Print every entry again, precisely as written.

☆ ☆ ☆ ☆ ☆ ☆ ☆

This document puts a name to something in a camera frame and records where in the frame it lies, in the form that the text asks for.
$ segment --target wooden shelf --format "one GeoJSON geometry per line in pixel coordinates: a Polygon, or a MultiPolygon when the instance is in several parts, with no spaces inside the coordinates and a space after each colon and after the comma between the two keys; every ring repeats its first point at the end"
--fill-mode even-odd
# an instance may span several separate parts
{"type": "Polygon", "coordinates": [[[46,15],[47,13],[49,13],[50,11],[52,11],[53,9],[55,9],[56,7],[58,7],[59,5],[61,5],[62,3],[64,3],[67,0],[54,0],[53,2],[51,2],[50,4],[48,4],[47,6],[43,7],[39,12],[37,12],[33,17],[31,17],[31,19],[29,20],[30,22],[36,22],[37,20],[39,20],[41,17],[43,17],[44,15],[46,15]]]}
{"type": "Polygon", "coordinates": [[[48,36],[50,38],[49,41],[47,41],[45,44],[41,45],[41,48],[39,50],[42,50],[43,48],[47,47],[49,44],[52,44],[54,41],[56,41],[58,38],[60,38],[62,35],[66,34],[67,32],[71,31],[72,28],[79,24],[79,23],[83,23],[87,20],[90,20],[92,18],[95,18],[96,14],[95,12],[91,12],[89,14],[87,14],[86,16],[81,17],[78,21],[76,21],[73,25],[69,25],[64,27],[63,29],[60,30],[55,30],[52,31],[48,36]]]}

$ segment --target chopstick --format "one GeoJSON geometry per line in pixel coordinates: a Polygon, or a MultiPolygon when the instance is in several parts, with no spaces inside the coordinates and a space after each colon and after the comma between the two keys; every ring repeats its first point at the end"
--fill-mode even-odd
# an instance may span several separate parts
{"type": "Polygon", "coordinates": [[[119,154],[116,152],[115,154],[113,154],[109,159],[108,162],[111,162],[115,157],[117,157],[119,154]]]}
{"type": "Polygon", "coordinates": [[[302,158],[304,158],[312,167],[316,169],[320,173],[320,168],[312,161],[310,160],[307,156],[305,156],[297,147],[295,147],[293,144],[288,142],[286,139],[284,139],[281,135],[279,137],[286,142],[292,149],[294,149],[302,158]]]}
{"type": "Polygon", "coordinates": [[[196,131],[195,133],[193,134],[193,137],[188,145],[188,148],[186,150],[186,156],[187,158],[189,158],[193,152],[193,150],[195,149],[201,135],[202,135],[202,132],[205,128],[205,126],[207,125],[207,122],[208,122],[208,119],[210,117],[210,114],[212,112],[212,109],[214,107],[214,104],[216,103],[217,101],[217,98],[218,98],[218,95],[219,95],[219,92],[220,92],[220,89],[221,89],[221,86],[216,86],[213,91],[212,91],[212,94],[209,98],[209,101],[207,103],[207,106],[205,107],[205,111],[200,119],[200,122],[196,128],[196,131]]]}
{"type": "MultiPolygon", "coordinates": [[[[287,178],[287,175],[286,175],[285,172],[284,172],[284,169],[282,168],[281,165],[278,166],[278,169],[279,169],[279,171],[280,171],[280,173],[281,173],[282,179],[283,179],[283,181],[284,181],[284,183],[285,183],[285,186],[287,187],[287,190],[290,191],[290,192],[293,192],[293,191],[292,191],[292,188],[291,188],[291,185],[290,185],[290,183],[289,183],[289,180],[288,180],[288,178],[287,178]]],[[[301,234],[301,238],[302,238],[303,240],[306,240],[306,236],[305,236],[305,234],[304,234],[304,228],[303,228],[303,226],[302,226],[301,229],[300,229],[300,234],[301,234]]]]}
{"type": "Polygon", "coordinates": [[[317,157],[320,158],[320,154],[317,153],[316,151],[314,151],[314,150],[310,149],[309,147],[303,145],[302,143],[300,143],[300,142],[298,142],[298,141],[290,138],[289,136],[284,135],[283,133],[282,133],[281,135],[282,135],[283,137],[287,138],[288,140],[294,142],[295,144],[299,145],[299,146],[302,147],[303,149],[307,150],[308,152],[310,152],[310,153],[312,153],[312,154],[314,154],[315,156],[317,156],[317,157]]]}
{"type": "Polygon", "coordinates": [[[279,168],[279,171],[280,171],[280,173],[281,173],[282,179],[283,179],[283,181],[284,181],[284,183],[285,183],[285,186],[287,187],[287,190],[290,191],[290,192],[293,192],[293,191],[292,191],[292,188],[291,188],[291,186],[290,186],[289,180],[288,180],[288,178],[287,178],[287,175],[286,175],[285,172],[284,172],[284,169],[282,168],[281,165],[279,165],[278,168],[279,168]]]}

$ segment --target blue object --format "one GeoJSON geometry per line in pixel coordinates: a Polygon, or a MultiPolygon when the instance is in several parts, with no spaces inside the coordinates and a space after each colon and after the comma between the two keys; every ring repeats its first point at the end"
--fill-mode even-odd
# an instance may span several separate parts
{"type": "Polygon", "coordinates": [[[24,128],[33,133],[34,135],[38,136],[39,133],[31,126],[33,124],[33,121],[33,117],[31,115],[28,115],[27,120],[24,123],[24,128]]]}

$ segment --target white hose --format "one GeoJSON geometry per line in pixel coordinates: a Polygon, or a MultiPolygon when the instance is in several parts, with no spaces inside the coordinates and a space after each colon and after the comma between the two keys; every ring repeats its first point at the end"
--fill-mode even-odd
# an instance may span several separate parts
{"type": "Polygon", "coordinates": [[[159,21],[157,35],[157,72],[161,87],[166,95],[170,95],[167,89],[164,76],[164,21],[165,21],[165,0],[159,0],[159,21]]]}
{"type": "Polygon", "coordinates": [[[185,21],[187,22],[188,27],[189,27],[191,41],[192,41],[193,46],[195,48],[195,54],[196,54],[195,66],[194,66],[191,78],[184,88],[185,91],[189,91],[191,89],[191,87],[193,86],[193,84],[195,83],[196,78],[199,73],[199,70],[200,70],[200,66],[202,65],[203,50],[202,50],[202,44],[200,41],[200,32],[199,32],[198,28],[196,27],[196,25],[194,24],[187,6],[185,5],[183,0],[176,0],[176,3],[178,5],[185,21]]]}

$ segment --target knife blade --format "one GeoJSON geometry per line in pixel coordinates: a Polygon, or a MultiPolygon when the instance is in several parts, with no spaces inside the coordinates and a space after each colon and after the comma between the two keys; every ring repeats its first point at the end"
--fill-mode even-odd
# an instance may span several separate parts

☆ ☆ ☆ ☆ ☆ ☆ ☆

● TASK ANSWER
This document puts a name to something in a camera frame and records where in the frame it lies, in the form that the text asks for.
$ segment --target wooden shelf --format "one GeoJSON geometry per line in pixel coordinates: a Polygon, or a MultiPolygon when the instance is in several parts, with no spaces inside the coordinates and a space after each colon and after the comma between the two keys; every ring repeats its first point at the end"
--fill-mode even-odd
# an instance may span several separate parts
{"type": "Polygon", "coordinates": [[[46,15],[47,13],[49,13],[50,11],[52,11],[53,9],[55,9],[56,7],[58,7],[59,5],[61,5],[62,3],[64,3],[67,0],[54,0],[53,2],[51,2],[50,4],[48,4],[47,6],[43,7],[39,12],[37,12],[33,17],[31,17],[31,19],[29,20],[30,22],[36,22],[37,20],[39,20],[41,17],[43,17],[44,15],[46,15]]]}
{"type": "Polygon", "coordinates": [[[48,36],[50,38],[49,41],[47,41],[45,44],[41,45],[41,48],[39,50],[42,50],[43,48],[47,47],[49,44],[52,44],[54,41],[56,41],[58,38],[60,38],[62,35],[66,34],[67,32],[71,31],[72,28],[79,24],[79,23],[83,23],[87,20],[90,20],[92,18],[95,18],[96,14],[95,12],[91,12],[89,14],[87,14],[86,16],[81,17],[78,21],[76,21],[73,25],[69,25],[64,27],[63,29],[60,30],[55,30],[52,31],[48,36]]]}

$ segment --target chopstick --format "one GeoJSON geometry per line in pixel coordinates: a Polygon, or a MultiPolygon when the instance is in several parts, with no spaces inside the coordinates and a space after each colon and after the comma between the two keys; every ring repeats its first point at the end"
--fill-mode even-odd
# an instance may span several separate parts
{"type": "Polygon", "coordinates": [[[119,154],[116,152],[115,154],[113,154],[109,159],[108,162],[111,162],[115,157],[117,157],[119,154]]]}
{"type": "Polygon", "coordinates": [[[302,158],[304,158],[312,167],[316,169],[320,173],[320,168],[312,161],[310,160],[307,156],[305,156],[297,147],[295,147],[293,144],[288,142],[286,139],[284,139],[281,135],[279,137],[286,142],[292,149],[294,149],[302,158]]]}
{"type": "Polygon", "coordinates": [[[196,131],[195,133],[193,134],[193,137],[188,145],[188,148],[186,150],[186,156],[187,158],[189,158],[193,152],[193,150],[195,149],[201,135],[202,135],[202,132],[205,128],[205,126],[207,125],[207,122],[208,122],[208,119],[210,117],[210,114],[212,112],[212,109],[214,107],[214,104],[216,103],[217,101],[217,98],[218,98],[218,95],[219,95],[219,92],[220,92],[220,89],[221,89],[221,86],[216,86],[213,91],[212,91],[212,94],[209,98],[209,101],[207,103],[207,106],[205,107],[205,111],[200,119],[200,122],[196,128],[196,131]]]}
{"type": "MultiPolygon", "coordinates": [[[[287,178],[287,175],[286,175],[285,172],[284,172],[284,169],[282,168],[281,165],[278,166],[278,169],[279,169],[279,171],[280,171],[280,173],[281,173],[282,179],[283,179],[283,181],[284,181],[284,183],[285,183],[285,186],[287,187],[287,190],[290,191],[290,192],[293,192],[293,191],[292,191],[292,188],[291,188],[291,185],[290,185],[290,183],[289,183],[289,180],[288,180],[288,178],[287,178]]],[[[301,234],[301,238],[302,238],[303,240],[306,240],[306,236],[305,236],[305,234],[304,234],[304,228],[303,228],[303,226],[302,226],[301,229],[300,229],[300,234],[301,234]]]]}
{"type": "Polygon", "coordinates": [[[317,157],[320,158],[320,154],[317,153],[316,151],[314,151],[314,150],[310,149],[309,147],[303,145],[302,143],[300,143],[300,142],[298,142],[298,141],[290,138],[289,136],[284,135],[283,133],[282,133],[281,135],[282,135],[283,137],[287,138],[288,140],[294,142],[295,144],[299,145],[299,146],[302,147],[303,149],[307,150],[308,152],[310,152],[310,153],[312,153],[312,154],[314,154],[315,156],[317,156],[317,157]]]}
{"type": "Polygon", "coordinates": [[[279,168],[279,171],[280,171],[280,173],[281,173],[282,179],[283,179],[283,181],[284,181],[284,183],[285,183],[285,186],[287,187],[287,190],[290,191],[290,192],[293,192],[293,191],[292,191],[292,188],[291,188],[291,186],[290,186],[289,180],[288,180],[288,178],[287,178],[287,175],[286,175],[285,172],[284,172],[284,169],[282,168],[281,165],[279,165],[278,168],[279,168]]]}

$ segment --target blue object --format "one GeoJSON geometry per line in pixel coordinates: a Polygon, or a MultiPolygon when the instance is in several parts, with no spaces inside the coordinates and a space after each colon and after the comma between the two keys; every ring repeats its first point at the end"
--fill-mode even-odd
# an instance may span several separate parts
{"type": "Polygon", "coordinates": [[[24,128],[33,133],[34,135],[38,136],[39,133],[31,126],[33,124],[33,121],[33,117],[31,115],[28,115],[27,120],[24,123],[24,128]]]}

$ segment --target white hose --format "one GeoJSON geometry per line in pixel coordinates: a Polygon, or a MultiPolygon when the instance is in several parts, with no spaces inside the coordinates and a space after each colon and after the comma between the two keys; every ring repeats its first point at the end"
--fill-mode even-odd
# an instance may span several separate parts
{"type": "Polygon", "coordinates": [[[159,21],[157,35],[157,72],[161,87],[166,95],[170,95],[167,89],[164,76],[164,21],[165,21],[165,0],[159,0],[159,21]]]}
{"type": "Polygon", "coordinates": [[[185,21],[187,22],[188,27],[189,27],[191,41],[192,41],[193,46],[195,48],[195,54],[196,54],[195,66],[194,66],[191,78],[184,88],[185,91],[189,91],[191,89],[191,87],[193,86],[193,84],[195,83],[196,78],[199,73],[199,70],[200,70],[200,66],[202,65],[203,50],[202,50],[202,44],[200,41],[200,32],[199,32],[198,28],[196,27],[196,25],[194,24],[187,6],[185,5],[183,0],[176,0],[176,3],[178,5],[185,21]]]}

$ segment --target knife blade --format "one GeoJSON geometry per line in pixel coordinates: a Polygon, or a MultiPolygon when the instance is in several parts, with no spaces inside the coordinates and a space after each colon and after the comma between the two keys; every ring repeats its first point at the end"
--fill-mode even-odd
# an instance may span several separate parts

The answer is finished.